(The task):
When you copy the entries, keep every word exactly as it is and drop the images.

● ● ● ● ●

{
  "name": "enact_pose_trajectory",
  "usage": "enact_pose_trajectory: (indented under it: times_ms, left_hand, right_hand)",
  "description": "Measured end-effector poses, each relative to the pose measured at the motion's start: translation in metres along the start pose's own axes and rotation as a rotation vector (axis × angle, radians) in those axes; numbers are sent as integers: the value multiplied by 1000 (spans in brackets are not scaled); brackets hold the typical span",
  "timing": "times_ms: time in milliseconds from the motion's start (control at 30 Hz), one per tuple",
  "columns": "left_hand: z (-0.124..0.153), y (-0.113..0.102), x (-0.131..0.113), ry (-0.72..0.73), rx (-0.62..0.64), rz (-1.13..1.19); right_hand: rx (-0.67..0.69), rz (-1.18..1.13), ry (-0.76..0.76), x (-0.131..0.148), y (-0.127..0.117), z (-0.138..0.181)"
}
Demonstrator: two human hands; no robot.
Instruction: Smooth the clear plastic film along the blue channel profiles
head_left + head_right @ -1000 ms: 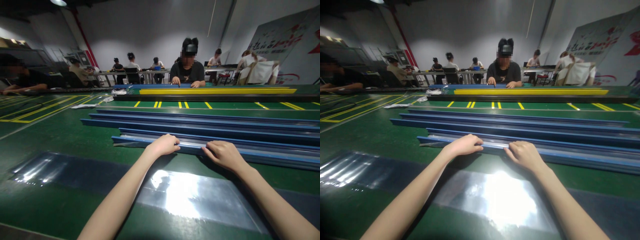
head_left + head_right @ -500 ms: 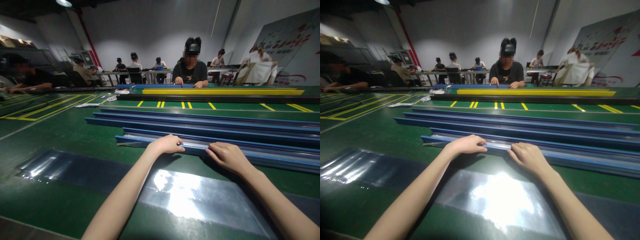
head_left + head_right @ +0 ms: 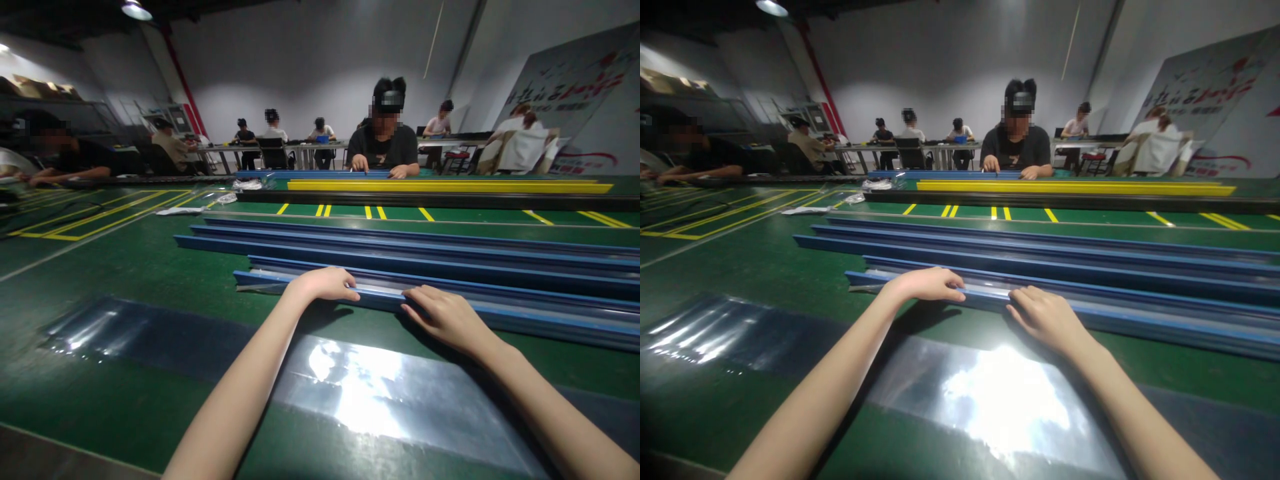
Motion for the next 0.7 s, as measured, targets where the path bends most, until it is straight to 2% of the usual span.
enact_pose_trajectory:
  times_ms: [533,700]
  left_hand:
    - [6,-7,18,-100,13,-9]
    - [6,-9,23,-127,2,-9]
  right_hand:
    - [-44,10,-13,2,-1,0]
    - [7,1,-14,3,4,-1]
Point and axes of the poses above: each hand's wrist, its own z-axis away from the middle knuckle, its own y-axis out of the palm, x = y × z, the point moved 9 cm from there along -z, towards the middle knuckle, and after that the axes turned 10 degrees about z, right-handed, at the moved point
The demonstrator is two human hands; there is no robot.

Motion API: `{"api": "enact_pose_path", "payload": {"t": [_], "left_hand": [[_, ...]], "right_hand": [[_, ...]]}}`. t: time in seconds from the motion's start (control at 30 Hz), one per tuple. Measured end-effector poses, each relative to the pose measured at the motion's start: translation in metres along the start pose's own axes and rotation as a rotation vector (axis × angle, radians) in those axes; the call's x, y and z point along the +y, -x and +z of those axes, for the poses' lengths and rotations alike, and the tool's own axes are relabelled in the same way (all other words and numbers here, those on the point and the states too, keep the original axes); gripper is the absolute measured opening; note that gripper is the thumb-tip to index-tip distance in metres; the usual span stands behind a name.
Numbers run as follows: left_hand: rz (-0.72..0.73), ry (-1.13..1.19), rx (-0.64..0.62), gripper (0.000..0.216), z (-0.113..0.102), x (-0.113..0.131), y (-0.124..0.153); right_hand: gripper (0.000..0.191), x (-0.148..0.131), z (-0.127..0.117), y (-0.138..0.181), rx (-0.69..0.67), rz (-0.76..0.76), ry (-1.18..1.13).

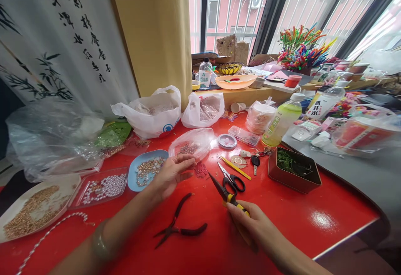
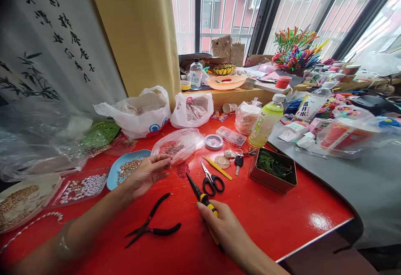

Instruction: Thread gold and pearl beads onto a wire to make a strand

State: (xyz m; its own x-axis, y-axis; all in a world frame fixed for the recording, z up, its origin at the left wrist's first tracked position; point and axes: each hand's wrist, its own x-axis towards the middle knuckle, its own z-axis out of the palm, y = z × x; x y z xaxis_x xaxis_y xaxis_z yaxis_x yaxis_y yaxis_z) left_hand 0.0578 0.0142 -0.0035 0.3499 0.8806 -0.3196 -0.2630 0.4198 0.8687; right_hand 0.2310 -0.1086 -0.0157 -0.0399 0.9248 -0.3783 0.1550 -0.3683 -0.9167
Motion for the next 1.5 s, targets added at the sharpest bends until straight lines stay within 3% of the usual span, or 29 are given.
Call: {"api": "enact_pose_path", "payload": {"t": [0.27, 0.33, 0.37, 0.5, 0.6, 0.77, 0.9, 1.0, 1.07, 1.13, 1.2, 1.3, 1.37, 1.5], "left_hand": [[0.210, 0.212, 0.144, 0.010, -0.015, 0.009, -0.009], [0.219, 0.178, 0.146, 0.007, -0.022, 0.017, -0.007], [0.218, 0.143, 0.146, 0.007, -0.025, 0.021, -0.005], [0.224, -0.001, 0.156, 0.015, -0.031, 0.032, 0.004], [0.252, -0.089, 0.155, 0.020, -0.032, 0.041, 0.010], [0.317, -0.222, 0.141, 0.020, -0.037, 0.058, 0.020], [0.330, -0.308, 0.096, 0.018, -0.040, 0.067, 0.029], [0.322, -0.374, 0.016, 0.016, -0.039, 0.071, 0.036], [0.309, -0.399, -0.038, 0.015, -0.040, 0.071, 0.039], [0.301, -0.442, -0.068, 0.016, -0.042, 0.071, 0.041], [0.292, -0.513, -0.072, 0.017, -0.047, 0.069, 0.042], [0.249, -0.623, -0.050, 0.019, -0.059, 0.066, 0.042], [0.215, -0.678, -0.035, 0.020, -0.067, 0.063, 0.040], [0.191, -0.747, -0.014, 0.017, -0.080, 0.057, 0.034]], "right_hand": [[0.043, 0.000, -0.016, 0.003, -0.103, 0.127, -0.350], [0.045, 0.000, -0.029, 0.002, -0.078, 0.079, -0.189], [0.044, 0.000, -0.036, 0.001, -0.035, 0.021, -0.001], [0.029, 0.004, -0.058, -0.013, 0.362, -0.185, 0.853], [0.027, 0.012, -0.066, -0.028, 0.485, -0.277, 1.204], [0.026, 0.012, -0.070, -0.040, 0.537, -0.434, 1.393], [0.028, -0.024, -0.058, -0.038, 0.612, -0.573, 1.266], [0.022, -0.060, -0.032, -0.048, 0.414, -0.738, 0.880], [0.040, -0.080, -0.010, -0.060, 0.306, -0.853, 0.705], [0.039, -0.092, 0.010, -0.073, 0.206, -0.931, 0.568], [0.019, -0.097, 0.024, -0.083, -0.032, -0.885, 0.429], [0.023, -0.094, 0.029, -0.092, -0.336, -0.715, 0.258], [0.029, -0.088, 0.025, -0.096, -0.400, -0.631, 0.226], [0.030, -0.081, 0.014, -0.105, -0.365, -0.552, 0.282]]}}
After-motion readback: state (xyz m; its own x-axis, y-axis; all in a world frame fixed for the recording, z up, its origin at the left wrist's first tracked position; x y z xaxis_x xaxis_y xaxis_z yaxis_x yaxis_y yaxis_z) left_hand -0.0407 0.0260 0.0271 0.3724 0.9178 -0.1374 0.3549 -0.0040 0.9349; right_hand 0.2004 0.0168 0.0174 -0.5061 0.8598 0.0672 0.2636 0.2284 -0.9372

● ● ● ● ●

(Result for this exercise):
{
  "name": "enact_pose_trajectory",
  "usage": "enact_pose_trajectory: (indented under it: times_ms, left_hand, right_hand)",
  "description": "Measured end-effector poses, each relative to the pose measured at the motion's start: translation in metres along the start pose's own axes and rotation as a rotation vector (axis × angle, radians) in those axes; numbers are sent as integers: the value multiplied by 1000 (spans in brackets are not scaled); brackets hold the typical span",
  "timing": "times_ms: time in milliseconds from the motion's start (control at 30 Hz), one per tuple",
  "columns": "left_hand: z (-0.124..0.153), y (-0.113..0.102), x (-0.131..0.113), ry (-0.72..0.73), rx (-0.62..0.64), rz (-1.13..1.19); right_hand: rx (-0.67..0.69), rz (-1.18..1.13), ry (-0.76..0.76), x (-0.131..0.148), y (-0.127..0.117), z (-0.138..0.181)"
}
Demonstrator: two human hands; no robot.
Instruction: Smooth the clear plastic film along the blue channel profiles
head_left + head_right @ -1000 ms: 
head_left + head_right @ -500 ms: 
head_left + head_right @ +0 ms: 
Motion for the next 0.7 s, as measured, targets where the path bends most, until it is straight to 2% of the usual span.
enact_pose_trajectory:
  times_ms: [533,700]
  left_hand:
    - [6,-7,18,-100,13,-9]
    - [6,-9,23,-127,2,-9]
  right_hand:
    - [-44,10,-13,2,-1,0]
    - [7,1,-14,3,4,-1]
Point and axes of the poses above: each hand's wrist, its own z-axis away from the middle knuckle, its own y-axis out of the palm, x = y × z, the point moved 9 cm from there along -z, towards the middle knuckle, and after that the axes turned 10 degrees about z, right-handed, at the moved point
The demonstrator is two human hands; there is no robot.

Motion API: `{"api": "enact_pose_path", "payload": {"t": [_], "left_hand": [[_, ...]], "right_hand": [[_, ...]]}}`. t: time in seconds from the motion's start (control at 30 Hz), one per tuple. Measured end-effector poses, each relative to the pose measured at the motion's start: translation in metres along the start pose's own axes and rotation as a rotation vector (axis × angle, radians) in those axes; the call's x, y and z point along the +y, -x and +z of those axes, for the poses' lengths and rotations alike, and the tool's own axes are relabelled in the same way (all other words and numbers here, those on the point and the states too, keep the original axes); gripper is the absolute measured opening; note that gripper is the thumb-tip to index-tip distance in metres; the usual span stands behind a name.
Numbers run as follows: left_hand: rz (-0.72..0.73), ry (-1.13..1.19), rx (-0.64..0.62), gripper (0.000..0.216), z (-0.113..0.102), x (-0.113..0.131), y (-0.124..0.153); right_hand: gripper (0.000..0.191), x (-0.148..0.131), z (-0.127..0.117), y (-0.138..0.181), rx (-0.69..0.67), rz (-0.76..0.76), ry (-1.18..1.13).


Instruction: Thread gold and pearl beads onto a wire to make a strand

State: (xyz m; its own x-axis, y-axis; all in a world frame fixed for the recording, z up, its origin at the left wrist's first tracked position; point and axes: each hand's wrist, its own x-axis towards the middle knuckle, its own z-axis out of the palm, y = z × x; x y z xaxis_x xaxis_y xaxis_z yaxis_x yaxis_y yaxis_z) left_hand 0.0578 0.0142 -0.0035 0.3499 0.8806 -0.3196 -0.2630 0.4198 0.8687; right_hand 0.2310 -0.1086 -0.0157 -0.0399 0.9248 -0.3783 0.1550 -0.3683 -0.9167
Motion for the next 1.5 s, targets added at the sharpest bends until straight lines stay within 3% of the usual span, or 29 are given.
Call: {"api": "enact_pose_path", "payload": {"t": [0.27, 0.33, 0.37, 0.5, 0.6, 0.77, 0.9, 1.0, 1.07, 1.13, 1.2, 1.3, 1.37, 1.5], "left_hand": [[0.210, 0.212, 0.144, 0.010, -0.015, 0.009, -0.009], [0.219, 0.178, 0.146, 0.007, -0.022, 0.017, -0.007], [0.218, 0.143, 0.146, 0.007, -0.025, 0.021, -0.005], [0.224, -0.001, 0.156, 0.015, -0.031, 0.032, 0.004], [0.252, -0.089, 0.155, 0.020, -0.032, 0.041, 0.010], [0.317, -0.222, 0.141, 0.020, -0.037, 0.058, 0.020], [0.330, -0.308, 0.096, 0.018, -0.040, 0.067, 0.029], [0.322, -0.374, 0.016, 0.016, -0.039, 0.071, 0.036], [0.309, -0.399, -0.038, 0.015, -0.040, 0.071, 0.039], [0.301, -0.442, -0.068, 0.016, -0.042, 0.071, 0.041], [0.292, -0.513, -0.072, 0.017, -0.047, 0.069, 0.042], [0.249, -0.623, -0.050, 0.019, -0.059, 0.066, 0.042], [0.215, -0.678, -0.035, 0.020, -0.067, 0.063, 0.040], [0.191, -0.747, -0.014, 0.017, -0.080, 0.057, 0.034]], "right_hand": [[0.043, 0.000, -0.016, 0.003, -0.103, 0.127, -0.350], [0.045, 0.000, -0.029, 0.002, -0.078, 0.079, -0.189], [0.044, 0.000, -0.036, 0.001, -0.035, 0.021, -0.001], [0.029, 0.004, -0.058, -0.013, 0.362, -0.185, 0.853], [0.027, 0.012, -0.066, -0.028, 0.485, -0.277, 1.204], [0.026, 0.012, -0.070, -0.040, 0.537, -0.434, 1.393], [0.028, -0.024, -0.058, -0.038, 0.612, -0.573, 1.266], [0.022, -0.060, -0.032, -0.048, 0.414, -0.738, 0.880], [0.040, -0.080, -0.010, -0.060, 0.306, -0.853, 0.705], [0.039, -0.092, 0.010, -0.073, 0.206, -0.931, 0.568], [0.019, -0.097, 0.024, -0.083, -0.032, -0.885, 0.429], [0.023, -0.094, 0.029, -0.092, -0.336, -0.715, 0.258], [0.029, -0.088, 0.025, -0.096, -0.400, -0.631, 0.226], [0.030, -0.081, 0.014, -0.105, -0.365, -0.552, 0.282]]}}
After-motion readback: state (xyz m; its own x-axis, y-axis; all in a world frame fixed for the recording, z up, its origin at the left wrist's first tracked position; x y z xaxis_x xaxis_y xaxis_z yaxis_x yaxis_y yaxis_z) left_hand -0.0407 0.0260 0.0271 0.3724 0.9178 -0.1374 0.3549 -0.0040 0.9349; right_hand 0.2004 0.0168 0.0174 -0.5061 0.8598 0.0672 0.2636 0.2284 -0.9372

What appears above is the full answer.